**Activity**
Set the material down again exactly, line by line, skipping each picture.
******
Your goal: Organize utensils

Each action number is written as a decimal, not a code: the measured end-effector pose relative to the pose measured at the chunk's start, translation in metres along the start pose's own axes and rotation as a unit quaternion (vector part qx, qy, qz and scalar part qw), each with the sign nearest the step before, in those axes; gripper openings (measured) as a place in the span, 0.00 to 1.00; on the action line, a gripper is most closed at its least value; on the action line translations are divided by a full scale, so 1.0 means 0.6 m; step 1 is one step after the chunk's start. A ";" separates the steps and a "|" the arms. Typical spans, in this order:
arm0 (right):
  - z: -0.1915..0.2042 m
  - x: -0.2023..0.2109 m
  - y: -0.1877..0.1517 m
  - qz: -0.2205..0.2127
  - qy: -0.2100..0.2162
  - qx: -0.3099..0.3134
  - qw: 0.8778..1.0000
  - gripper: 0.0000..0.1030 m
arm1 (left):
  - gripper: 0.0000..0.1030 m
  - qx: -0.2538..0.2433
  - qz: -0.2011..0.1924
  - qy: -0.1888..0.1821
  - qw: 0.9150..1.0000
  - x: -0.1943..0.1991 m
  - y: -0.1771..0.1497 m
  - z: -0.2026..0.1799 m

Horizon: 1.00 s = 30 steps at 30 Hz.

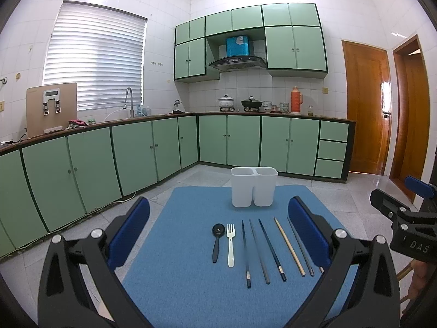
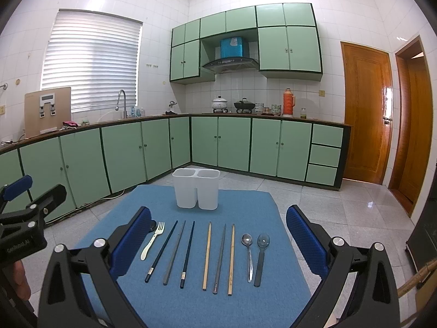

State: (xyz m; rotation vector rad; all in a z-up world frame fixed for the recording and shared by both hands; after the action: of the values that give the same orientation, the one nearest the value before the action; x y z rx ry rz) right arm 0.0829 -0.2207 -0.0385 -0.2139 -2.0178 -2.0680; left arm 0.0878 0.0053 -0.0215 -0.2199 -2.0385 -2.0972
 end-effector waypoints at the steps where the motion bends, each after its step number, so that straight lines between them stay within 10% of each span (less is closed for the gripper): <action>1: 0.000 0.000 0.000 0.000 0.000 0.000 1.000 0.94 | 0.95 0.000 0.000 0.000 1.000 0.000 0.000 0.000; 30: 0.006 0.000 0.003 0.001 0.000 0.000 1.000 0.94 | 0.95 0.000 0.000 0.000 1.000 0.000 0.000 0.003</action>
State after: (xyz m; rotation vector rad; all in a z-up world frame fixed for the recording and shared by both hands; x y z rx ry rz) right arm 0.0833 -0.2174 -0.0368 -0.2151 -2.0160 -2.0670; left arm 0.0877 0.0069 -0.0212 -0.2193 -2.0389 -2.0969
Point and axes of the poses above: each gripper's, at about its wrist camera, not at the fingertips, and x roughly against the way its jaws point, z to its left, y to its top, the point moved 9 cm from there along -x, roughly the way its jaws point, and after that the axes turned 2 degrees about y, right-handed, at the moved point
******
**Answer below**
Your goal: Organize utensils

Each action number is written as a decimal, not a code: the measured end-effector pose relative to the pose measured at the chunk's start, translation in metres along the start pose's own axes and rotation as a unit quaternion (vector part qx, qy, qz and scalar part qw), each with the sign nearest the step before, in those axes; gripper openings (measured) as a place in the span, 0.00 to 1.00; on the action line, a gripper is most closed at its least value; on the action line translations are divided by a full scale, so 1.0 means 0.6 m; step 1 is one step after the chunk's start. A ";" separates the steps and a "|" the arms. Typical spans, in this order:
arm0 (right):
  - z: -0.1915..0.2042 m
  - x: -0.2023..0.2109 m
  - y: -0.1877..0.1517 m
  - qz: -0.2205..0.2127
  - qy: -0.2100..0.2162
  - qx: -0.3099..0.3134
  - qw: 0.8778..1.0000
  - gripper: 0.0000..0.1030 m
arm1 (left):
  - gripper: 0.0000..0.1030 m
  - qx: -0.2538..0.2433
  - qz: -0.2011..0.1924
  - qy: -0.1888..0.1821
  - qw: 0.9150..1.0000
  - x: -0.1943..0.1991 m
  - y: -0.1771..0.1497 m
  - z: -0.2026..0.1799 m

Horizon: 1.00 s = 30 steps at 30 Hz.


State: (xyz m; rotation vector rad; all in a z-up world frame fixed for the recording and shared by both hands; after the action: of the values that give the same orientation, the one nearest the value before the action; x y z rx ry rz) right arm 0.0829 -0.2207 -0.0385 -0.2139 -2.0178 -2.0680; left arm 0.0878 0.0053 -0.0215 -0.2199 -2.0385 -2.0972
 end-effector waypoints at the steps where the motion bends, each after its step number, so that straight lines between them stay within 10% of each span (less is closed for the gripper): <action>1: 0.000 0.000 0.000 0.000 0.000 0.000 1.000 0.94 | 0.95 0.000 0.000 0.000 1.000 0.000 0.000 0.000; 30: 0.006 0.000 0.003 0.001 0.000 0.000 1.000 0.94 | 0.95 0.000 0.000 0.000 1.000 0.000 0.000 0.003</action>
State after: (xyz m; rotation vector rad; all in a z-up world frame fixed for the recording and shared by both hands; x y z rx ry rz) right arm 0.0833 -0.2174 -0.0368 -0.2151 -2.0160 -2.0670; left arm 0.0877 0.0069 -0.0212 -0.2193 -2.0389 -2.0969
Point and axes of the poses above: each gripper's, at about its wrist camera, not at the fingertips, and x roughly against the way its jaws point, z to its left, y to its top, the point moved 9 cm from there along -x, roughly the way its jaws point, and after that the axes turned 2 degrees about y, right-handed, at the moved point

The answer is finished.